Eseguite dalla Guardia di finanza di Catania delle misure cautelari personali nei confronti di 5 soggetti indagati per una frode nel settore dei carburanti e il sequestro di beni e disponibilità finanziarie delle società coinvolte.
“Nell'ambito di indagini coordinate da questa Procura, - si nelle nella nota della Procura Distrettuale della Repubbliса presso il Tribunale di Catania - i finanzieri del Comando Provinciale di Catania hanno dato esecuzione nelle Province di Catania, Siracusa, Enna, Cesena е Roma, con il supporto del 1° Nucleo Operativo Metropolitano della Capitale e del Gruppo Cesena, a due ordinanze del Giudice per le Indagini Preliminari presso il locale Tribunale, concernenti 7 indagati, con cui sono state disposte misure cautelari personali nei confronti di 5 soggetti, ritenuti responsabili, in concorso, del reato continuato di sottrazione fraudolenta all'accertamento e al pagamento delle accise su prodotti energetici.

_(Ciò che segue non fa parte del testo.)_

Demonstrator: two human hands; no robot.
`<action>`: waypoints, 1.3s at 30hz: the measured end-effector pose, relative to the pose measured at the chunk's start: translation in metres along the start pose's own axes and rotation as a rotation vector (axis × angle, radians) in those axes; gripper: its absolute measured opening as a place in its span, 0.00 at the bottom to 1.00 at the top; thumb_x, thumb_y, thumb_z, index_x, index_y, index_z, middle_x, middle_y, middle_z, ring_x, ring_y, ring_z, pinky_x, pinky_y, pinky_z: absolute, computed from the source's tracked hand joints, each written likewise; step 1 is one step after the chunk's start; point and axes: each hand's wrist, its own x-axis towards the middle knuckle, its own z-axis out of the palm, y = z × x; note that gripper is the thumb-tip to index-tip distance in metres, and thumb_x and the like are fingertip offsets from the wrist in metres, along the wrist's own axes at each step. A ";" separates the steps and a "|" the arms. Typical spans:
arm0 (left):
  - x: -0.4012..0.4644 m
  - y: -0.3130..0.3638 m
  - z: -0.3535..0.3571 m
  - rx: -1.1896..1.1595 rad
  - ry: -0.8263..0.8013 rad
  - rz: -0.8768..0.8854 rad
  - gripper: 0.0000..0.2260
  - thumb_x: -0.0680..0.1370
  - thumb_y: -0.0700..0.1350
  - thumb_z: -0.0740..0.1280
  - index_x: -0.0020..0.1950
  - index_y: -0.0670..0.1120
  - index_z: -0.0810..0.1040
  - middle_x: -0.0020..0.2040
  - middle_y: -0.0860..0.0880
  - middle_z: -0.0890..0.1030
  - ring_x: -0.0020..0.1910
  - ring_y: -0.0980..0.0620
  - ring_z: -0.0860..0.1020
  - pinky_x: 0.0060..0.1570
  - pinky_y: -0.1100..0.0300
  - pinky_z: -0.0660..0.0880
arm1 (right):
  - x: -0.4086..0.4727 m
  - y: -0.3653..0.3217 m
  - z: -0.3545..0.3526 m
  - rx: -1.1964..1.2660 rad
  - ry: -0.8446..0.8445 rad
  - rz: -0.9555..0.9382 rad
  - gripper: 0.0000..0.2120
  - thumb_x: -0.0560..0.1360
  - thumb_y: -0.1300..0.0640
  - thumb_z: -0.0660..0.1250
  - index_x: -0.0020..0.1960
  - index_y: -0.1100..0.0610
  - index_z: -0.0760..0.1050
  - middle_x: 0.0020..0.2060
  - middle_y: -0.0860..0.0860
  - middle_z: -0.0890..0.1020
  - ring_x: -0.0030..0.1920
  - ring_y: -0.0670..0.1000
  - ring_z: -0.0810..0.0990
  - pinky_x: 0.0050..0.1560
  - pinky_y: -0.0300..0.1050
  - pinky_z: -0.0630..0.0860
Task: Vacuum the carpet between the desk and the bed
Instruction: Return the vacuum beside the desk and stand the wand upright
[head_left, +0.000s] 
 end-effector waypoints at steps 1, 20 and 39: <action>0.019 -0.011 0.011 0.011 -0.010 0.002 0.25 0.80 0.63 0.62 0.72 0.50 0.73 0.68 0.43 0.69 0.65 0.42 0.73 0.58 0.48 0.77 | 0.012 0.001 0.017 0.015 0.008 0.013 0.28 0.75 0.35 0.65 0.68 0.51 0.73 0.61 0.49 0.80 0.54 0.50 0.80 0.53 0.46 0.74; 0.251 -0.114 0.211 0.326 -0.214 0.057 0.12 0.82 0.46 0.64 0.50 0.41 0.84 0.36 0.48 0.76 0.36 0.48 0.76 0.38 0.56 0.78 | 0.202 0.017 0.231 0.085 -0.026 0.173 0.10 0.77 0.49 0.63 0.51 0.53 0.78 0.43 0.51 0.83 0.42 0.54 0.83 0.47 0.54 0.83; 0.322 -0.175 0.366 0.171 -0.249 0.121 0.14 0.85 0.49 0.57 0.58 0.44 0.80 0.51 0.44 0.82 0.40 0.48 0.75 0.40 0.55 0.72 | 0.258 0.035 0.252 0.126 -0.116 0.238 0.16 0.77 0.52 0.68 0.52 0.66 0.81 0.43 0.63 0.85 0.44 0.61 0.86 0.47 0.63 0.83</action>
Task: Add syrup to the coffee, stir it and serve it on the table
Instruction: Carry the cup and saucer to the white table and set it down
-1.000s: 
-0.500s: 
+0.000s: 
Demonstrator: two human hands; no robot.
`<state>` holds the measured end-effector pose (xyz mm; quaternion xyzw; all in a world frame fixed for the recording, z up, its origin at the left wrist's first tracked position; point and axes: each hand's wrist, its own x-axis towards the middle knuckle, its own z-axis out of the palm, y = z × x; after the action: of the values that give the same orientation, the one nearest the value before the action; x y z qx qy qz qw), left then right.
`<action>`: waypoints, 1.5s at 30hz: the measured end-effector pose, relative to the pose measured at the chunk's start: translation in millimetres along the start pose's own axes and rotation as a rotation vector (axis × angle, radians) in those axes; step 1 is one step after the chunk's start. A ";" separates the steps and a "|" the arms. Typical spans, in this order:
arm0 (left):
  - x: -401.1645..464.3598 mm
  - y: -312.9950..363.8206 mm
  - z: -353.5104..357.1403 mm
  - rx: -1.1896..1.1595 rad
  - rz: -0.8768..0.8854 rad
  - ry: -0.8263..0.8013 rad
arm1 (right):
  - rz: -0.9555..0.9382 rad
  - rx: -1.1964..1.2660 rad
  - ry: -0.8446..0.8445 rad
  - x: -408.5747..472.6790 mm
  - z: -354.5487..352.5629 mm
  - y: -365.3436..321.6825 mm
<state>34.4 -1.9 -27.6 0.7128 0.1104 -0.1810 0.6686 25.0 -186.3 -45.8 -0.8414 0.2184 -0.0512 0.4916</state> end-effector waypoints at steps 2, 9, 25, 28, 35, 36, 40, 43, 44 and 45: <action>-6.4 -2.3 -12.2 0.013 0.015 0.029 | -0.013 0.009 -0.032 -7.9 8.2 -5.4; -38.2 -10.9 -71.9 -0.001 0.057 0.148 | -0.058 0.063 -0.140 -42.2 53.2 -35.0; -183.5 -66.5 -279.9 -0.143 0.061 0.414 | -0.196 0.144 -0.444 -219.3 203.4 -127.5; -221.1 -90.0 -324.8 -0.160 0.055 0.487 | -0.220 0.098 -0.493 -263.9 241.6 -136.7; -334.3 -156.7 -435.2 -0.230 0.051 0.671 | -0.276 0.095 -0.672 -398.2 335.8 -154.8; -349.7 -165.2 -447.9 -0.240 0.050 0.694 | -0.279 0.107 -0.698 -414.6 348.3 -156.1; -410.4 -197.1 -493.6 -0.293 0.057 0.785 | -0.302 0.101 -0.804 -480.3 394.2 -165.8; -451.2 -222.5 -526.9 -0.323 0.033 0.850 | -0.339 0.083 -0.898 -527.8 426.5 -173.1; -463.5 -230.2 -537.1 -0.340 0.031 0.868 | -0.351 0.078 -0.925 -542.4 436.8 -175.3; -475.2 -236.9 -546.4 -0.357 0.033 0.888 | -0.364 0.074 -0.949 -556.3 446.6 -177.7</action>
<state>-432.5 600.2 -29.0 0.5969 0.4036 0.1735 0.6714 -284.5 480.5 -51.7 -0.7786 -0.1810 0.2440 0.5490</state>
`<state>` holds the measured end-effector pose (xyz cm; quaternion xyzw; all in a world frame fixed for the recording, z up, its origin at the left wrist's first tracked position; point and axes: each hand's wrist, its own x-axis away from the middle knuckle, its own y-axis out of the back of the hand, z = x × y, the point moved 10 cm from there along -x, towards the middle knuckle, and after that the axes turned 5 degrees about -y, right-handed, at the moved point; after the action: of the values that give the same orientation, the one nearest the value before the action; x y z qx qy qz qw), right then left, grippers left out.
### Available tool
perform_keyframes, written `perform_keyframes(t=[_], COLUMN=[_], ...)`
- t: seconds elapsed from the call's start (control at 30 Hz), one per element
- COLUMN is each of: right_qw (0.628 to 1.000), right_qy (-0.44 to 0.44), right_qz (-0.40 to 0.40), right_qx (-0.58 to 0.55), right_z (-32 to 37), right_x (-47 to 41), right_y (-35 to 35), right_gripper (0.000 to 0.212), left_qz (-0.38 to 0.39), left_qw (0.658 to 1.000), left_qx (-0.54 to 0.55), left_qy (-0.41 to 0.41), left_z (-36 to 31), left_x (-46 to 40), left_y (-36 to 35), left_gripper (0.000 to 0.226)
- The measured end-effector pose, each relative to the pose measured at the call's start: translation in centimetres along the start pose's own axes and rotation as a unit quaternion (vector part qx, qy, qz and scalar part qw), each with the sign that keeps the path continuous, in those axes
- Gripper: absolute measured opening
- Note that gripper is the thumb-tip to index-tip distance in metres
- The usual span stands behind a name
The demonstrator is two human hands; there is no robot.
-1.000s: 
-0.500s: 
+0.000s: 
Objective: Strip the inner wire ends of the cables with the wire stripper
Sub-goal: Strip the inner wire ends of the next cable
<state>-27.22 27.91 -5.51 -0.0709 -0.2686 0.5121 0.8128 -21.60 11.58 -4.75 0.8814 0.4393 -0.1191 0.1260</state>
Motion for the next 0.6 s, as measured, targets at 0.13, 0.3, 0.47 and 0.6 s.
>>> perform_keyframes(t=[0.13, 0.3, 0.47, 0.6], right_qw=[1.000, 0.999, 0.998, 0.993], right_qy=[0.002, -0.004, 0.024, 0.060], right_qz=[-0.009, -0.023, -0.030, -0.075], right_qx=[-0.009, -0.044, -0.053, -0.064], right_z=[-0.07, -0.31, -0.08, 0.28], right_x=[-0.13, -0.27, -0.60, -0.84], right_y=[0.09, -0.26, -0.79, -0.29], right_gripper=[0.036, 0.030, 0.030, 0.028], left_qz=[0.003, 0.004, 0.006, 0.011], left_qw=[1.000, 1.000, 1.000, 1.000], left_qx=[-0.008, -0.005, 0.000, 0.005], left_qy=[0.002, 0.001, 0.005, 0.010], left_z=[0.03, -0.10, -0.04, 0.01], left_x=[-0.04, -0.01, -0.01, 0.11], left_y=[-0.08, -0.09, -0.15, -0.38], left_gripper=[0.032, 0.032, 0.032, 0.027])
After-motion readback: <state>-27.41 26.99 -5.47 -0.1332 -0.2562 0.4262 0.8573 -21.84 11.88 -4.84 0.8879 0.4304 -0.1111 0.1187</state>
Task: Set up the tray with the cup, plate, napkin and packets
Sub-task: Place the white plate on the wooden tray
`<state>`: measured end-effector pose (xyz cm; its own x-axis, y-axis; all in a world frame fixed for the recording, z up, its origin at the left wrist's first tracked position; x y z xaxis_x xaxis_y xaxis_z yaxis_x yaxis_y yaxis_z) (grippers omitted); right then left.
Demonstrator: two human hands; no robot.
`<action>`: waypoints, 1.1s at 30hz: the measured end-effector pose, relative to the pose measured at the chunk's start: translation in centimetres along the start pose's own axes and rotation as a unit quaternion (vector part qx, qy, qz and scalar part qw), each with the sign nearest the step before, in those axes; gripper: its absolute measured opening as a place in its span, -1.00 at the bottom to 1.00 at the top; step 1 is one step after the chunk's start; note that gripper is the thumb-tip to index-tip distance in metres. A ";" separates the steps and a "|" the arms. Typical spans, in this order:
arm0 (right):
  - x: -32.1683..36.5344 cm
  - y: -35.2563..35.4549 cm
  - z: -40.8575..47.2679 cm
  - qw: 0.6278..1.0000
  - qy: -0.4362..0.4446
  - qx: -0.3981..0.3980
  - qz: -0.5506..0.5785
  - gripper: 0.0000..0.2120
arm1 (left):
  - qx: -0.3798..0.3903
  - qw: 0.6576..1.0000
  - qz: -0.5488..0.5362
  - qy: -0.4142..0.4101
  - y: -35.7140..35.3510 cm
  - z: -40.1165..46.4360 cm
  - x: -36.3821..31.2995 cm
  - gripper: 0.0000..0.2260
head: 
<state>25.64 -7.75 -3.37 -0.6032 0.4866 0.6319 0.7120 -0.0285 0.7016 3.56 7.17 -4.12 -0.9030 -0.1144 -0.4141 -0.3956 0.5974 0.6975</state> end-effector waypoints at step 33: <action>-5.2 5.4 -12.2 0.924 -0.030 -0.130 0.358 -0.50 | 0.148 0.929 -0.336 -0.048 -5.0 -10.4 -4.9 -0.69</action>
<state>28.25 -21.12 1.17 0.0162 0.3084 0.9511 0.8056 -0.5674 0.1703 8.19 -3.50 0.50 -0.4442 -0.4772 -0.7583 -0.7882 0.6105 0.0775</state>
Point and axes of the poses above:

Con i medesimi provvedimenti è stato inoltre disposto il sequestro penale dei beni mobili aziendali e delle liquidità di una società di capitali e di due ditte individuali coinvolte nella frode, per l'importo complessivo di oltre 235.000 €nonché il sequestro per responsabilità amministrativa degli enti, ex d.lgs. n. 231/2001, delle quote, dei beni aziendali e delle disponibilità finanziarie di una società di capitali nel cui interesse e vantaggio è stato posto in essere il meccanismo fraudolento di evasione delle accise.
Le indagini, condotte da unità specializzate del Nucleo etneo di Polizia Economico Finanziaria - Gruppo Tutela Finanza Pubblica anche mediante intercettazioni telefoniche e ambientali, servizi di osservazione, pedinamento e controllo, analisi di documentazione contabile e extracontabile, hanno riguardato la figura di Alfredo C. (classe 1988), imprenditore adranita operante nel settore del trasporto su gomma e della logistica che, in concorso con altri 4 soggetti, avrebbe attuato un sistema illecito attraverso cui rifornirsi di ingenti partite di gasolio, in totale evasione di IVA e accise, da destinare alla propria attività commerciale, garantendosi un prezzo di acquisto fortemente concorrenziale e importanti risparmi fiscali”.